Generation of cost matrix with specific correlations and distributions (March 14, 2014)

Motivation

The previous report (April 4, 2013) devises a method for generating a cost matrix with given correlation coefficient between rows and columns. This method shows however the following limitations:

The objectives is thus to adapt this method by replacing irrelevant arguments by the distributions on each row and on each column.

Principle

The core idea is to provide a vector of speeds (a row) and a vector of costs (a column) and the corresponding distribution generators. Each column will be a weighted sum of a common vector (the costs) and a newly generated vector. Idem for the rows (the common vector with be the speeds). The issue is to determine the weight and the order of the construction such as to respect all the requirements.

Notation

Mathematical results for correlation computation

Method

Let's start by building matrix Z by enforcing the correlation between any pair of columns rhoC:

Zj <- alpha*C+beta*Cj

Then, we can derive the correlation:

rhoC = alpha^2*sigmaC/(alpha^2*sigmaC+beta^2*sigmaCj)

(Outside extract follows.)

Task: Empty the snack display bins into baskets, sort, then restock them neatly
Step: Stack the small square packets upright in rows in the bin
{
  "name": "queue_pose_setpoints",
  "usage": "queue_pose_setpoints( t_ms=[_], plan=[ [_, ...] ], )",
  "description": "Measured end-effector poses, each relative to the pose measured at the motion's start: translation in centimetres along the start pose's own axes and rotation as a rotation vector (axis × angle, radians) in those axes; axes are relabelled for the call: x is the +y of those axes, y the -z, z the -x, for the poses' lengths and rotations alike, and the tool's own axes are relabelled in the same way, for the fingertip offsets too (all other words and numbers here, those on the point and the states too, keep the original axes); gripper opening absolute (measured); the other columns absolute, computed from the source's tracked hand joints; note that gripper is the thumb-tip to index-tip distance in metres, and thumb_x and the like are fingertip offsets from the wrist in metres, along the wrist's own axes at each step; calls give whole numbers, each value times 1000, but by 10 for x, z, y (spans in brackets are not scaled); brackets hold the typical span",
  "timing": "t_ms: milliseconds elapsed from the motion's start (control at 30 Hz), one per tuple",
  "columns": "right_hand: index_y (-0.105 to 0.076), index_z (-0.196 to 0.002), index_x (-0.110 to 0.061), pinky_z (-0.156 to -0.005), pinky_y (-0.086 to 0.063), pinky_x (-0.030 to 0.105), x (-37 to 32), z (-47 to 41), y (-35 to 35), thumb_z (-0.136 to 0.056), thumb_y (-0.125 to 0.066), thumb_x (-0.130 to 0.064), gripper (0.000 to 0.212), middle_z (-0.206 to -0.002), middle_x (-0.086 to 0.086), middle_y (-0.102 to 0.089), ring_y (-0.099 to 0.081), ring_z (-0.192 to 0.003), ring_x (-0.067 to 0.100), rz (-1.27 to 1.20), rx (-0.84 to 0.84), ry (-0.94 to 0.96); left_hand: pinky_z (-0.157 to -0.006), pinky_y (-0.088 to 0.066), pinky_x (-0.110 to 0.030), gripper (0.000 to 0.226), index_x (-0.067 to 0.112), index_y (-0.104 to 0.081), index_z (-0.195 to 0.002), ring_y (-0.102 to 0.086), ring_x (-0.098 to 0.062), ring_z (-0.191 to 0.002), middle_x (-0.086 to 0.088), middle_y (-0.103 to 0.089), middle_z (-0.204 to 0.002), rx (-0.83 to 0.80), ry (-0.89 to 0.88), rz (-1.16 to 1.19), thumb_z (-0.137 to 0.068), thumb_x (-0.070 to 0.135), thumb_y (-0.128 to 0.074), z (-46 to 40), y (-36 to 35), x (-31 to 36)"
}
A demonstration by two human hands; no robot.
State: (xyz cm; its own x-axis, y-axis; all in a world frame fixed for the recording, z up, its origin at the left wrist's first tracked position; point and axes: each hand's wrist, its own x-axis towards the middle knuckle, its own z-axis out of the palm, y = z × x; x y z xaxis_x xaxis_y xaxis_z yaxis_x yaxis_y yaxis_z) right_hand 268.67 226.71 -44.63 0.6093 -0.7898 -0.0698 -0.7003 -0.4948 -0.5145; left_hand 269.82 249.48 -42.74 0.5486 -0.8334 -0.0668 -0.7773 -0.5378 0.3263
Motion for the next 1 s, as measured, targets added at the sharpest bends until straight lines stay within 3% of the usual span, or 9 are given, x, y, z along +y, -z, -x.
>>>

We assume that the standard deviations of C and Cj are identical. Additionally, in order to set the mean of each column to rj, alpha+beta=rj/muC. Therefore,

alpha <- rj/(muC*(1+sqrt(1/rhoC-1)))
beta <- rj*sqrt(1/rhoC-1)/(muC*(1+sqrt(1/rhoC-1)))

Now, let's transform the matrix to enforce the correlation between any pair of rows rhoR:

Zi' <- alpha'*R+beta'*Zi

The values alpha and beta must be constant to preserve the previous correlations. Let's first determine the initial mean of Zi:

muZi = alpha*ci+beta*muC
muZi = muR*(ci/muC+sqrt(1/rhoC-1))/(1+sqrt(1/rhoC-1))

Moreover:

sigmaZi = beta*sigmaC
sigmaZi = rj*sqrt(1/rhoC-1)/(muC*(1+sqrt(1/rhoC-1)))*sigmaC

Now, we want the mean of Zi' to be muR*ci. Let's start with a few extreme cases to see whether it is feasible. When rhoC=1:

alpha <- rj/muC
beta <- 0
Zj <- rj*C/muC
muZi = muR*ci/muC

Then, if rhoR=1:

alpha' <- muC
beta' <- 0
Zi' <- muC*R

In this case, the mean of Zj' is correctly rj*muC but rhoC=0 (it is OK because it is a limit case). If rhoR=0, then:

alpha' <- 0
beta' <- muC
Zi' <- muC*Zi

In this case, the mean of Zj' is correctly rj*muC. Let's start again with rhoC=0:

alpha <- 0
beta <- rj/muC
Zj <- rj*Cj/muC
muZi = muR

Then, if rhoR=1:

alpha' <- muC
beta' <- 0
Zi' <- muC*R

In this case, the mean of Zj' is correctly rj*muC. If rhoR=0, then:

alpha' <- 0
beta' <- muC
Zi' <- muC*Zi

The mean of Zj' is muC*muR, which is incorrect. Testing these extreme cases is inconclusive.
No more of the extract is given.